Dans un paysage rural typique d’Alsace, une petite pompe à balancier émerge discrètement au milieu des cultures de maïs et de colza, attirant l’attention des curieux. À Oberlauterbach, cet équipement est le symbole d’une aventure unique, où un ancien puits de pétrole, autrefois abandonné, est devenu une source de revenus significative. Ce projet, porté par Philippe Labat, un ingénieur retraité, a non seulement redéfini le secteur pétrolier local, mais a également permis de soutenir des initiatives communautaires.
EN BREF
- Philippe Labat, ancien ingénieur, a relancé un puits de pétrole abandonné en Alsace.
- Sa stratégie a permis de produire près de 84 000 barils et de générer 4 millions d’euros de revenus.
- La production s’est arrêtée en 2024 à la suite d’un incident technique.
Philippe Labat, fort de son expérience chez Elf Aquitaine, a décidé à la fin des années 1990 de se lancer dans une entreprise audacieuse. Alors que l’exploitation pétrolière est marginale en France, il a vu dans cet ancien puits abandonné un potentiel inexploité. À l’époque, la production avait chuté, amenant l’exploitant précédent à abandonner le site. Pourtant, Labat a discerné une opportunité là où d’autres n’y voyaient qu’une impasse.

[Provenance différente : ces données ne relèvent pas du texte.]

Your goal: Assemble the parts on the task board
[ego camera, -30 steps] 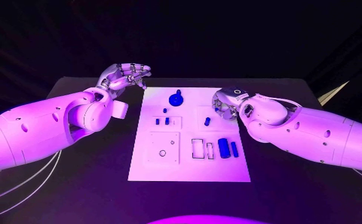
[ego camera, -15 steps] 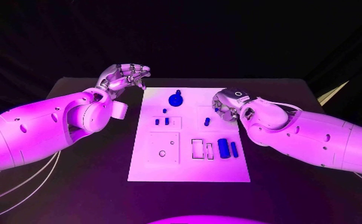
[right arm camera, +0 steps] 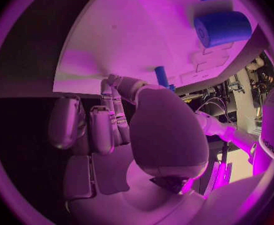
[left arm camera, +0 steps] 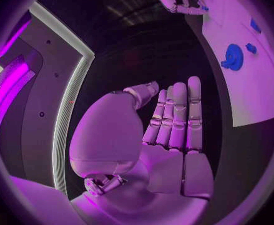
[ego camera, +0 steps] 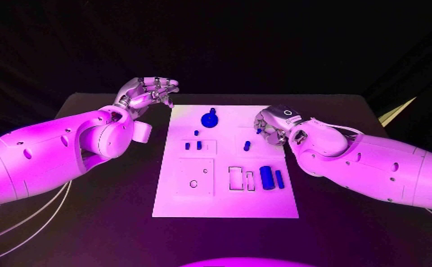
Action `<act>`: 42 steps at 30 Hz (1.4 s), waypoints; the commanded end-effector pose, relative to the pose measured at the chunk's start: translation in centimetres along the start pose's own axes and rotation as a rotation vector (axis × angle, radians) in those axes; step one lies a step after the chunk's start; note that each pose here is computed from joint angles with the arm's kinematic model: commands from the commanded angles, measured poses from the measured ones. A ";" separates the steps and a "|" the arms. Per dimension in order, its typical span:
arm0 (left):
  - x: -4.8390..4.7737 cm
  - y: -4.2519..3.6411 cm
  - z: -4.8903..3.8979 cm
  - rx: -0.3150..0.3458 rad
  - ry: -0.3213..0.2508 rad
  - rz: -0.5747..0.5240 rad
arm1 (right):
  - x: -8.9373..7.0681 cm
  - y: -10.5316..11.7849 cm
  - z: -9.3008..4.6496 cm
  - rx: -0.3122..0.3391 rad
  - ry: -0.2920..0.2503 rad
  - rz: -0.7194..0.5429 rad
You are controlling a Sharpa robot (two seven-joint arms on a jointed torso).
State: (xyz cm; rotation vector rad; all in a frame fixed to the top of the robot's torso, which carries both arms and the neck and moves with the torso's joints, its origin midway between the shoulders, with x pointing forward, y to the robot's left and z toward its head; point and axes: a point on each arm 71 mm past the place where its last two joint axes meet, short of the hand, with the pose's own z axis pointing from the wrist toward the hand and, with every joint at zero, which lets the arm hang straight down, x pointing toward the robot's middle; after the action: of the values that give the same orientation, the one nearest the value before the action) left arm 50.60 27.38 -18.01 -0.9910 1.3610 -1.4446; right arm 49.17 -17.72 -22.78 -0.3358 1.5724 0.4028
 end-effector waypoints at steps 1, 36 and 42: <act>-0.03 -0.04 0.03 0.001 -0.001 0.001 | -0.3 -0.1 -0.1 0.004 -0.009 0.014; -0.46 0.06 0.04 -0.005 -0.011 0.006 | -2.6 0.2 -0.9 0.006 0.032 0.068; -0.48 0.06 0.04 -0.005 -0.011 0.006 | -1.7 0.4 -0.4 -0.007 0.057 0.076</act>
State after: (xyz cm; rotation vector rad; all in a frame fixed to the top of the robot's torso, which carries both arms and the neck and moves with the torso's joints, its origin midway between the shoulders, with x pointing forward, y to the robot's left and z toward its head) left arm 50.77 27.93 -18.12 -0.9988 1.3598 -1.4254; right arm 48.70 -17.70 -20.89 -0.2900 1.6372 0.4562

Pour lui, l’équation était simple : produire un baril de pétrole en France pourrait être plus rentable qu’à l’étranger, grâce à des coûts logistiques réduits et un cadre réglementaire stable. C’est ainsi qu’il a pris la décision de racheter le puits, creusé dans les années 1980, pour un montant modeste. Plutôt que d’investir dans un nouveau forage, il s’est concentré sur la compréhension des causes de la chute de production.
Les premières années ont été marquées par des défis techniques. Malgré des ajustements, la production restait limitée à quelques barils par jour. Toutefois, en 2002, Labat a introduit un système de chauffage pour fluidifier le pétrole. Ce changement a eu un impact décisif, triplant la production, qui est passée à près de 16 barils par jour.

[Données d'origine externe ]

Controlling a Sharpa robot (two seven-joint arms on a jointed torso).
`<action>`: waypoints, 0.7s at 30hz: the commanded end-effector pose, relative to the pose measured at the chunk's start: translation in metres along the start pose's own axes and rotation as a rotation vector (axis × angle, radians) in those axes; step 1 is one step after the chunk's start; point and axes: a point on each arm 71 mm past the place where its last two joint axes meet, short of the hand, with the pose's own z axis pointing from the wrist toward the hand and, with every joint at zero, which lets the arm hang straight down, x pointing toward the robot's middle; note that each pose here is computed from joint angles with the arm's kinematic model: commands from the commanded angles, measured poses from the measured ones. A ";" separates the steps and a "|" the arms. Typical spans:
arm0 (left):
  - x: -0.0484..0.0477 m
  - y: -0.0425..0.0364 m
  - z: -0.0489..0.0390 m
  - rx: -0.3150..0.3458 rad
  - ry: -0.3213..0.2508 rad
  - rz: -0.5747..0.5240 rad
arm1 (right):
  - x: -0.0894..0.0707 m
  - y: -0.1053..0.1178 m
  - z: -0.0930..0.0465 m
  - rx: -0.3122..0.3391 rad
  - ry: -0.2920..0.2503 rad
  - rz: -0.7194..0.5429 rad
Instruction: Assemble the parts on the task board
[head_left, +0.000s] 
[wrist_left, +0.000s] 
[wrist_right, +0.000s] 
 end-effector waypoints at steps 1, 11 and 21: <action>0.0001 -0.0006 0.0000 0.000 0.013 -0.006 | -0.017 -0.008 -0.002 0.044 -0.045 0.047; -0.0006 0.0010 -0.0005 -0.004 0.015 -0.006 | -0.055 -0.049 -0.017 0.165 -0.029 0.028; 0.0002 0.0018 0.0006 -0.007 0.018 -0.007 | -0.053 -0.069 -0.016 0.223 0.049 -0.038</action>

La gestion de l’exploitation est restée volontairement simple. Un salarié est intervenu ponctuellement pour l’entretien, tandis qu’un camion-citerne transportait la production vers une raffinerie en Allemagne. Philippe Labat a supervisé l’opération à distance, limitant ainsi les coûts et maximisant les marges.

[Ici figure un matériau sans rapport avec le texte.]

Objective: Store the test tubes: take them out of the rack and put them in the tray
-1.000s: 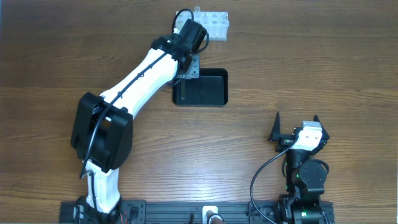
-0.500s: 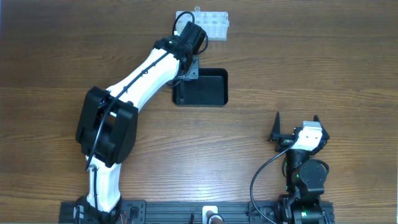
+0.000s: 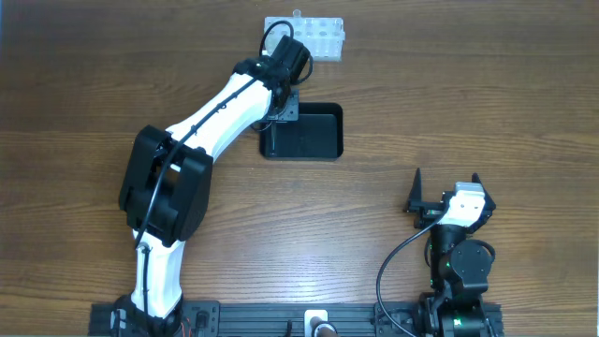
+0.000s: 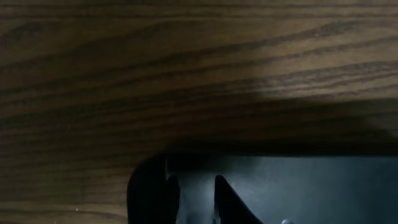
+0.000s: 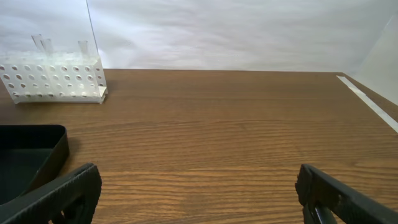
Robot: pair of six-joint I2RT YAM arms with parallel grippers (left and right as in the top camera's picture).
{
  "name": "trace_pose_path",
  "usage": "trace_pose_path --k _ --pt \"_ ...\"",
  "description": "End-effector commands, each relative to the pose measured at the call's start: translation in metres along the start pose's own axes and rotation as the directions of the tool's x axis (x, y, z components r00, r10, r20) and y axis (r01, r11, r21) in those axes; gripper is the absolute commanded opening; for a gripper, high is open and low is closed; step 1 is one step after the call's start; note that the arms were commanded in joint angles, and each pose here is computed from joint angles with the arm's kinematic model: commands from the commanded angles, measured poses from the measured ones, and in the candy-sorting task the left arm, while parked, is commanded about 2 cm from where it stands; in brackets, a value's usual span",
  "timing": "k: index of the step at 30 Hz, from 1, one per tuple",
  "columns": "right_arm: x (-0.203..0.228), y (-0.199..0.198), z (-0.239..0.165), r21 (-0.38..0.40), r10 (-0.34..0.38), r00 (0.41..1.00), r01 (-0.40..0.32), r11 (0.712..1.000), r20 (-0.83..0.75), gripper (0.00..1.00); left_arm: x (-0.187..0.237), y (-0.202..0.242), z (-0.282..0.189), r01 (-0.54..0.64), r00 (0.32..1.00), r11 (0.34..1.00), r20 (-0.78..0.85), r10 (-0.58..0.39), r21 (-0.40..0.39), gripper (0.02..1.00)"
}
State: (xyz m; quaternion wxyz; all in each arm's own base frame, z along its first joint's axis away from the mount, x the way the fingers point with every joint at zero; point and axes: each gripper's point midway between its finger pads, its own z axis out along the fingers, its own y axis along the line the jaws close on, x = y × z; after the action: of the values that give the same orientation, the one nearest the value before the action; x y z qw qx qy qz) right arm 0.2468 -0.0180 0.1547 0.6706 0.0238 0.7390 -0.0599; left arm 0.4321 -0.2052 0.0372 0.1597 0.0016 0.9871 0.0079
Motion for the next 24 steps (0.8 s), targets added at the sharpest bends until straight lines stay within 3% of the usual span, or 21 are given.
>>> trace_pose_path --k 1,4,8,13,17,24 --pt "0.003 -0.001 0.0 0.001 -0.004 1.0 0.004 1.0 -0.004 0.991 -0.003 0.004 0.005 0.019 1.0 1.0 0.008 -0.018 -0.011 0.27" --pt "0.003 -0.001 0.0 0.001 -0.004 1.0 0.004 1.0 -0.004 0.993 -0.006 0.003 0.001 0.02 1.0 1.0 0.02 -0.02 -0.005 0.325" --pt "0.003 -0.001 0.0 0.001 -0.004 1.0 0.004 1.0 -0.004 0.991 -0.016 0.004 -0.013 0.028 0.998 1.0 0.065 -0.028 0.003 0.327" --pt "0.003 -0.001 0.0 0.001 -0.004 1.0 0.004 1.0 -0.004 0.991 -0.049 0.006 -0.063 0.05 0.973 0.998 0.223 -0.055 0.03 0.336" --pt "0.003 -0.001 0.0 0.001 -0.004 1.0 0.004 1.0 -0.004 0.991 -0.081 0.01 -0.107 0.08 0.92 0.995 0.38 -0.095 0.054 0.411" --pt "0.003 -0.001 0.0 0.001 -0.004 1.0 0.004 1.0 -0.004 0.991 -0.134 -0.006 -0.143 -0.064 0.799 0.996 0.601 0.01 0.069 0.533"
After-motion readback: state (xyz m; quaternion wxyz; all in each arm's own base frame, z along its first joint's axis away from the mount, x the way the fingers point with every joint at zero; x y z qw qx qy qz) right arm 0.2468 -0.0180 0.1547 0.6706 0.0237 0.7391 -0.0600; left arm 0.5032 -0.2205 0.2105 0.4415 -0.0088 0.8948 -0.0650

Au fil des années, le puits est devenu une source de revenus stable, avec près de 84 000 barils produits et un chiffre d’affaires dépassant les 4 millions d’euros. Cet investissement initial de 106 000 euros illustre comment une intuition technique et une gestion rigoureuse peuvent transformer un projet improbable en une véritable réussite financière.
En plus de sa rentabilité, cette activité a également bénéficié à la communauté locale. Des contributions financières régulières ont permis de soutenir des équipements pour l’école du village, renforçant ainsi les liens entre l’exploitation et la communauté.
Malheureusement, l’exploitation a pris fin en 2024, suite à un incident technique qui a bloqué un équipement en profondeur, rendant impossible la reprise de la production. Malgré cette conclusion abrupte, Philippe Labat reste positif. « Pour un investissement de départ de 106 000 euros, c’est une belle opération », résume-t-il, soulignant l’importance de sa démarche dans un secteur souvent perçu comme inaccessible.
Cette aventure atypique démontre que, même dans un domaine aussi complexe que l’exploitation pétrolière, une vision innovante et une gestion adaptée peuvent donner naissance à des opportunités inattendues. Philippe Labat incarne ainsi l’esprit entrepreneurial qui peut transformer une idée en succès tangible, tout en contribuant au bien-être de sa communauté.